__Assigned task__: Search the data for the word "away" and copy each line that has it.

__Records shown__:
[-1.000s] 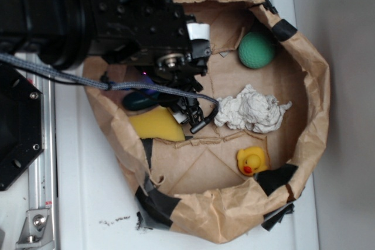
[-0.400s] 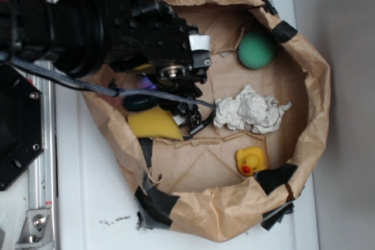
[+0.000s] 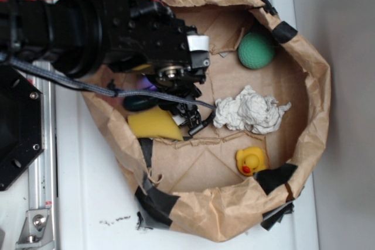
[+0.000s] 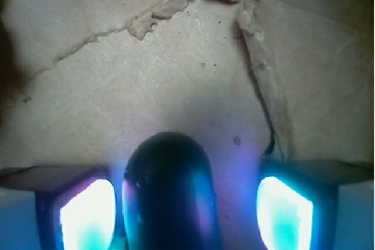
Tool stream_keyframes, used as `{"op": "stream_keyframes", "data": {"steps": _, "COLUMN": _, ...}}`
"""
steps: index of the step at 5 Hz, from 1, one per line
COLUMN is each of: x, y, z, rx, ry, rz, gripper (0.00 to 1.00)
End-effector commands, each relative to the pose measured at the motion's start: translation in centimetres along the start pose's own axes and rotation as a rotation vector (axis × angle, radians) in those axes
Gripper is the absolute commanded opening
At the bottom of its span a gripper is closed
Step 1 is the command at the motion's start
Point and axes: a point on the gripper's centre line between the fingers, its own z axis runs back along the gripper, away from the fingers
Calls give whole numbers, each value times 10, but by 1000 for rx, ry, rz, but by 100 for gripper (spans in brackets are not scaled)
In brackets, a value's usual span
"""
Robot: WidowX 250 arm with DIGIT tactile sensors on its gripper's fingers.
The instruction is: Grab the plastic pickle.
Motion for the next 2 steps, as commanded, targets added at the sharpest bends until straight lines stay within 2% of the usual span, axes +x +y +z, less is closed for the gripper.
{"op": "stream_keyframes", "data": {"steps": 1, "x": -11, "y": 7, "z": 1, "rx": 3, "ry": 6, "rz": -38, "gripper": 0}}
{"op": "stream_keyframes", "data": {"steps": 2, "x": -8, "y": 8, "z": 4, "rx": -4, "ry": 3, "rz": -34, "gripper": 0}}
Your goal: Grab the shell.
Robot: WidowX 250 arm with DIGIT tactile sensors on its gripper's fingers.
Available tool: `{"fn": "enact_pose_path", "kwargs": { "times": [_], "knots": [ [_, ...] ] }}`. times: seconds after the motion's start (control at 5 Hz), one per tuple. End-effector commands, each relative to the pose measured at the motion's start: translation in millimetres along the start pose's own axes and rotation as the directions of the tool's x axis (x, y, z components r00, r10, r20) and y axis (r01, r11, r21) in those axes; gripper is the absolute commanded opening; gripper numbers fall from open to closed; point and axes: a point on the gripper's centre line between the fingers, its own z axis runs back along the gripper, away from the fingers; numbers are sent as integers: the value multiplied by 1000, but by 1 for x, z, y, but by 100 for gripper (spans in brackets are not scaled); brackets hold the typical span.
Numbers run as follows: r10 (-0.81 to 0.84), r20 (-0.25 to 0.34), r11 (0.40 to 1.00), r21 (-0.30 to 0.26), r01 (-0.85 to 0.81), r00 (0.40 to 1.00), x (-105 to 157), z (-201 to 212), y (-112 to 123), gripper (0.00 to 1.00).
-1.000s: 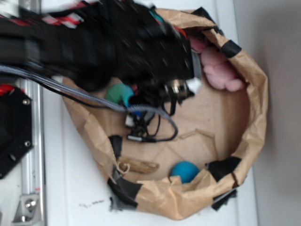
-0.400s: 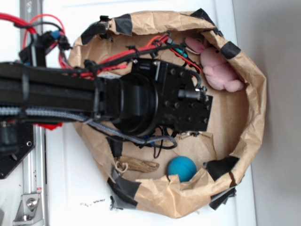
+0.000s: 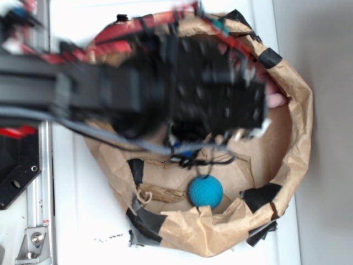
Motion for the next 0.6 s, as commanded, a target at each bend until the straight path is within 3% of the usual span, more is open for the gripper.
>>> {"fn": "enact_pose_path", "kwargs": {
  "times": [0.0, 0.2, 0.4],
  "knots": [
    [393, 155, 916, -155, -370, 907, -27, 83, 18, 0],
    [621, 171, 770, -314, -555, 765, -44, 94, 3, 0],
    [722, 184, 687, -300, -662, 667, -41, 96, -6, 0]
  ]
}}
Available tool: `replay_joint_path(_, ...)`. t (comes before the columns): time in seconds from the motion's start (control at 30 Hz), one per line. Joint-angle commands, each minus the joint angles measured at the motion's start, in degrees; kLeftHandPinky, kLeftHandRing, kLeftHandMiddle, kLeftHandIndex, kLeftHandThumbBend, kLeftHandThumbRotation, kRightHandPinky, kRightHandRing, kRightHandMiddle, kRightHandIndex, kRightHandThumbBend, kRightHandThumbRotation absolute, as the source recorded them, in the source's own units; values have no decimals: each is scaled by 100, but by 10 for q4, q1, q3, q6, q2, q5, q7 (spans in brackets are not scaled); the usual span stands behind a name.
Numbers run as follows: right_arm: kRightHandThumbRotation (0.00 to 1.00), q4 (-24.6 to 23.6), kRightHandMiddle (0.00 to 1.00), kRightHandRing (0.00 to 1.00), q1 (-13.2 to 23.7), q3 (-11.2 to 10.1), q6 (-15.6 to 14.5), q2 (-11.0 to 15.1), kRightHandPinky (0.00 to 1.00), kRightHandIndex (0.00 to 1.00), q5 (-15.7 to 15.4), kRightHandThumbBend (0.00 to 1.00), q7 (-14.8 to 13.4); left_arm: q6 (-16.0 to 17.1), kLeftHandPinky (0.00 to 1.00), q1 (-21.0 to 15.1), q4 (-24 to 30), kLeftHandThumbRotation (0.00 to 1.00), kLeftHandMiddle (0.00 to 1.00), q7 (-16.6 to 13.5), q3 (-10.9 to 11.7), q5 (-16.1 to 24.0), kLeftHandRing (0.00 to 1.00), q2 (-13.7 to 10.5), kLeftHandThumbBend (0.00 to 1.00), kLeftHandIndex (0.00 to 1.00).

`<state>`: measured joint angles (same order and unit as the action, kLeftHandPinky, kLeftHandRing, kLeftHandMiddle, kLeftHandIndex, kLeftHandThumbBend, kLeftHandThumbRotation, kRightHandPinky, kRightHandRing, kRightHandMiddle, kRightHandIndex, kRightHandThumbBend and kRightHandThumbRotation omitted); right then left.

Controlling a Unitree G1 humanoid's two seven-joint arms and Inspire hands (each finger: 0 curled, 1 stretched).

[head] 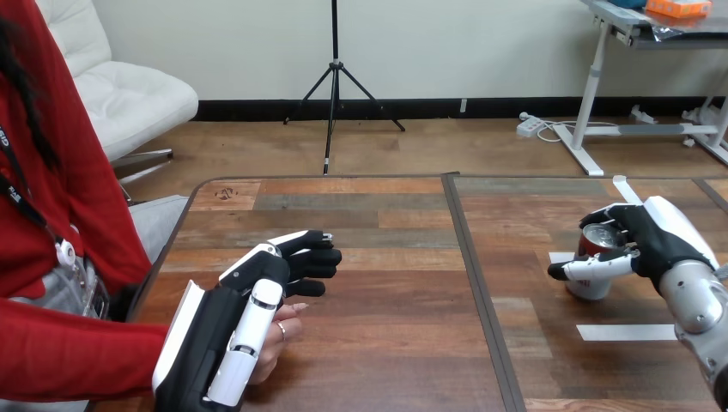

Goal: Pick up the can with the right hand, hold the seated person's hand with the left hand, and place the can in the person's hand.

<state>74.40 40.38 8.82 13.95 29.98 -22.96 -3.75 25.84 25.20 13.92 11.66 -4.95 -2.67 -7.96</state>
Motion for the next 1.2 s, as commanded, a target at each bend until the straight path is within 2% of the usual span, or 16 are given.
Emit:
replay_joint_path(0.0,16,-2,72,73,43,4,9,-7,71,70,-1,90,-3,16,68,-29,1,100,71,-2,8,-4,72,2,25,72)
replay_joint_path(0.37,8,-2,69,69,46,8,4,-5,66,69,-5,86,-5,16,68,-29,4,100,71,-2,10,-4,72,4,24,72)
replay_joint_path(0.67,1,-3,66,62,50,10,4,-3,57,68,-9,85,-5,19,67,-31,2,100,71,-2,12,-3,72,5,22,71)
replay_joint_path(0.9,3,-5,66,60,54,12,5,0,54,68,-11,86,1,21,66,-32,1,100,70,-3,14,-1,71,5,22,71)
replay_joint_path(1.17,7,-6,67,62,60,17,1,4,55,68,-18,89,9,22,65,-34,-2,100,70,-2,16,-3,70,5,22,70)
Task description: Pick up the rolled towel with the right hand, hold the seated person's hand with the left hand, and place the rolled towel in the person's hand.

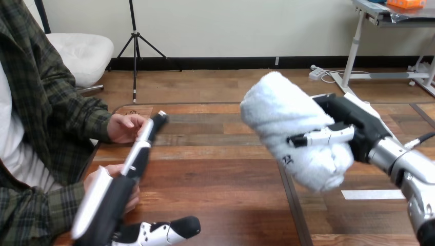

__Task solution__:
Point and axes: a point on the gripper's centre line between the fingers, its own z axis runs back along the gripper, away from the fingers
Available tool: `{"fn": "enact_pose_path", "kwargs": { "times": [_], "knots": [ [_, ...] ] }}`. times: seconds after the motion's start (control at 5 Hz), one per tuple. End-effector commands, each relative to the pose measured at the motion's start: translation in millimetres along the start pose's own axes and rotation as the directions of the tool's x axis (x, y, z components r00, r10, r20) and y axis (r01, r11, r21) in those axes; gripper is the absolute commanded opening; gripper numbers fall from open to closed; point and axes: a point on the gripper's centre line between the fingers, its own z axis runs back along the gripper, away from the fingers; numbers are sent as integers: the value multiplied by 1000, but by 1 for x, z, y, but by 100 for gripper (spans in brackets are not scaled); brackets hold the typical span.

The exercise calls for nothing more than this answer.